04 · The Transmon Qubit

In the previous chapter we met the Josephson junction and used it to build the charge qubit, the Cooper-pair box, a tiny superconducting island whose state is set by how many Cooper pairs have tunnelled across the junction. It made a beautiful two-level system, but it had a fatal flaw, it was painfully sensitive to stray electric charge. A single fluctuating charge near the island would smear out the qubit frequency and kill coherence in microseconds. The transmon is the fix, and it turned out to be such a good fix that it became the workhorse of nearly every superconducting quantum processor built today.

The whole trick is one design choice: make the Josephson energy $E_J$ much larger than the charging energy $E_C$. Everything good (and the one thing we give up) follows from that single inequality. Here is the logical skeleton of the entire chapter, keep it in mind as we fill in each branch:

flowchart TD
  A["Big shunt cap<br/>small E_C<br/>large E_J/E_C (~50+)"] --> B["Phase phi localized<br/>in deep cosine well"]
  B --> C["Charge n delocalized<br/>over many states"]
  C --> D["Charge dispersion<br/>exp(-sqrt(8 E_J/E_C))<br/>exp. suppressed"]
  D --> E["Long T2<br/>offset n_g ignorable"]
  A --> F["Potential nearly<br/>harmonic (Duffing)"]
  F --> G["Weak anharmonicity<br/>alpha_E approx -E_C"]
  G --> H["Gate-speed limit<br/>leakage to |2><br/>-> DRAG"]
  A --> I["f_01 = (sqrt(8 E_J E_C)<br/>- E_C)/h : a few GHz"]

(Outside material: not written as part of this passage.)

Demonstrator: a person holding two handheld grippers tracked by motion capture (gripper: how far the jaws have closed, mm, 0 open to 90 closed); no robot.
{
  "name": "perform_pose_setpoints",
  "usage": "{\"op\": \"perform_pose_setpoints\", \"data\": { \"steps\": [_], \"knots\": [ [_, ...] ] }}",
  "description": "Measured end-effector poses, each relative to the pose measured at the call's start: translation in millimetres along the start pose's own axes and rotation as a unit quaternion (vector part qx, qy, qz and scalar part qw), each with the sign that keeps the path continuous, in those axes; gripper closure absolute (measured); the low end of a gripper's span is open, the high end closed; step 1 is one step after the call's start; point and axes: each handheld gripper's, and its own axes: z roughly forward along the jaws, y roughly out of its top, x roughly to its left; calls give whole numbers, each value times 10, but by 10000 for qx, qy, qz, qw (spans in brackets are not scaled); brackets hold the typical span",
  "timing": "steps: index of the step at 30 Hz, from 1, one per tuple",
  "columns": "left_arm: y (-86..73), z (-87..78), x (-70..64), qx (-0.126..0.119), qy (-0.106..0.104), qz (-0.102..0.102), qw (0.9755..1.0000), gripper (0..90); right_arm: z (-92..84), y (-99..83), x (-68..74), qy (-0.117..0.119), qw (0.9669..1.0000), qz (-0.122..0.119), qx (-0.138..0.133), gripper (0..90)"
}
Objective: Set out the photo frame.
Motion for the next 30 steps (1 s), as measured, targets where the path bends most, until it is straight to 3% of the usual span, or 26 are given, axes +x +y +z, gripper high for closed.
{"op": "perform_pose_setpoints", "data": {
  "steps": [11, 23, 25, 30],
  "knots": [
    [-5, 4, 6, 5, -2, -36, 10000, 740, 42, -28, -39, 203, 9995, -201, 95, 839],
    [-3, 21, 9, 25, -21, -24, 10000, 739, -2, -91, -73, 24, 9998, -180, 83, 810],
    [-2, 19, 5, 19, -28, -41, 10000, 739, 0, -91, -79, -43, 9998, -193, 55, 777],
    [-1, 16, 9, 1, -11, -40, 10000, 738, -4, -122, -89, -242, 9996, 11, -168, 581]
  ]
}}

The circuit and its energy scales

The single most important point: the transmon is not a new circuit. It is the same Josephson-junction-plus-capacitor as the Cooper-pair box, with the same Hamiltonian. We only change one number, the ratio $E_J/E_C$, by adding a large shunt capacitor that lowers $E_C$.

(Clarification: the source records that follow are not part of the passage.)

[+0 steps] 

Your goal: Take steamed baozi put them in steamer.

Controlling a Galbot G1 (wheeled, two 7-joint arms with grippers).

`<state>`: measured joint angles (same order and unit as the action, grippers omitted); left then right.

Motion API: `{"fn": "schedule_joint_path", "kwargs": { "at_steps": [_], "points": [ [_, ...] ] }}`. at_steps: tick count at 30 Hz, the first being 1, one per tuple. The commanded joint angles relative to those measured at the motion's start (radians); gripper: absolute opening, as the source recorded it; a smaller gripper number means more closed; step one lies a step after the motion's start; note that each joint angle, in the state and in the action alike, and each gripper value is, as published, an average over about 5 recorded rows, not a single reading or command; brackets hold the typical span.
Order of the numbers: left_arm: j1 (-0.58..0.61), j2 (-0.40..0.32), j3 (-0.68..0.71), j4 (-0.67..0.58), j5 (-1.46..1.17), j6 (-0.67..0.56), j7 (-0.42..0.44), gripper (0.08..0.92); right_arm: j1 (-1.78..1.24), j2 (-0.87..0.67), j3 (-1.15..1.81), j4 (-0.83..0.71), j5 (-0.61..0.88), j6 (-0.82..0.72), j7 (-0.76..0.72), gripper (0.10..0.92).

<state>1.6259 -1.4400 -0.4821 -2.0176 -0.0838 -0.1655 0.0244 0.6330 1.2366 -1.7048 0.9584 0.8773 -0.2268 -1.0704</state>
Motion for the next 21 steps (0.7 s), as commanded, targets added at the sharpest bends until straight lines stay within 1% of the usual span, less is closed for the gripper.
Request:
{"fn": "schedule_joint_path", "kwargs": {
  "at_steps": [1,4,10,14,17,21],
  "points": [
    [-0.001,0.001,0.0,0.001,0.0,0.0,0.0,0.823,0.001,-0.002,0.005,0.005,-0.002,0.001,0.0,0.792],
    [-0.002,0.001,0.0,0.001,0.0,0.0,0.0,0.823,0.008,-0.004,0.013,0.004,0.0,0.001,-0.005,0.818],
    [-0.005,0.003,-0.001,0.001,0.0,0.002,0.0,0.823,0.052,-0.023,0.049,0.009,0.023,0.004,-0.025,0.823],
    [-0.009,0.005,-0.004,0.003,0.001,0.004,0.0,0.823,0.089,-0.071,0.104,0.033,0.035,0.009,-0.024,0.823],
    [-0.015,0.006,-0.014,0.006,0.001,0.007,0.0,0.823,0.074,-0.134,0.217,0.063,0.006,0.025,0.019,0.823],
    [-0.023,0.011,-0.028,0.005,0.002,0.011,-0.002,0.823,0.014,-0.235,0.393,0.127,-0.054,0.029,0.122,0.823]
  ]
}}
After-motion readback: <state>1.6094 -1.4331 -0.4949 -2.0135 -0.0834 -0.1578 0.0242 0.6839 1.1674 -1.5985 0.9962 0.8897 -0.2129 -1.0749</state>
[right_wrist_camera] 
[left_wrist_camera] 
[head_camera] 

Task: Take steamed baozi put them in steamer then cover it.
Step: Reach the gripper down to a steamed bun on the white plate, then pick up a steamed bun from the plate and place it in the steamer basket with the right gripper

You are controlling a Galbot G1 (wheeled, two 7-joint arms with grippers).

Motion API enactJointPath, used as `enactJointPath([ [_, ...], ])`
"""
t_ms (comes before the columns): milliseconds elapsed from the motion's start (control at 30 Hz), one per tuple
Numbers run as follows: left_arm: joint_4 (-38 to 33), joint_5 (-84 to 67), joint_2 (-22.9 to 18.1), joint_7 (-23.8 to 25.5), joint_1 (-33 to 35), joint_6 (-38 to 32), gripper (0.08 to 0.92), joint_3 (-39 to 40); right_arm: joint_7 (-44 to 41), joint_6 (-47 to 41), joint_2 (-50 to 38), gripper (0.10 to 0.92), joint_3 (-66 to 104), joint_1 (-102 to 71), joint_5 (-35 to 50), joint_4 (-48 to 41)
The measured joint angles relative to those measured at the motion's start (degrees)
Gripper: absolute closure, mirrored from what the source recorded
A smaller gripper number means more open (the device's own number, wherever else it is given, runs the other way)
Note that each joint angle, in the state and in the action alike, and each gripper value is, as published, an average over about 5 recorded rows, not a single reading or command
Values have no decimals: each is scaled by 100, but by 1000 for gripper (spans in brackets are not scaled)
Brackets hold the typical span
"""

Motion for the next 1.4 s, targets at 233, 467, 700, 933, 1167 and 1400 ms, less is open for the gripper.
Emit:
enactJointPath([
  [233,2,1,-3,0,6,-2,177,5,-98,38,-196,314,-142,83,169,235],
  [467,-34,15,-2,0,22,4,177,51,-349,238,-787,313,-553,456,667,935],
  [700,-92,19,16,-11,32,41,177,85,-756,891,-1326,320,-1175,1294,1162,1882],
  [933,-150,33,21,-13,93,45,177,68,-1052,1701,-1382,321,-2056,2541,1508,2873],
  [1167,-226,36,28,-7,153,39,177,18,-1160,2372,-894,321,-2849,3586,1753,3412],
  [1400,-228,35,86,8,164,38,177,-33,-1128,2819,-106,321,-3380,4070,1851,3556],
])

$$H = 4 E_C,(\hat{n} - n_g)^2 - E_J \cos\hat{\varphi}$$

Here $\hat{n}$ counts excess Cooper pairs on the island, $\hat{\varphi}$ is the superconducting phase difference across the junction (conjugate to $\hat{n}$, with $[\hat\varphi,\hat n]=i$), and $n_g$ is the offset charge, the gremlin we want to defeat.

Where does the factor of $4$ come from? Start from the circuit. The electrostatic energy of the island mode is $(Q-Q_g)^2/2C_\Sigma$, where $C_\Sigma$ is the total capacitance seen by that mode. Charge moves in units of Cooper pairs, so write $Q = 2e,\hat n$ and $Q_g = 2e,n_g$. Then

$$\frac{(2e)^2}{2C_\Sigma}(\hat n - n_g)^2 = \frac{2e^2}{C_\Sigma}(\hat n - n_g)^2 = 4E_C,(\hat n - n_g)^2, \qquad E_C \equiv \frac{e^2}{2C_\Sigma}.$$

The convention $E_C = e^2/2C_\Sigma$ is the charging energy per single electron, and the $(2e)^2$ from pairing produces the factor $4$. The junction contributes its Josephson potential $-E_J\cos\hat\varphi$. Promote $\hat n,\hat\varphi$ to conjugate operators and you have the Hamiltonian above.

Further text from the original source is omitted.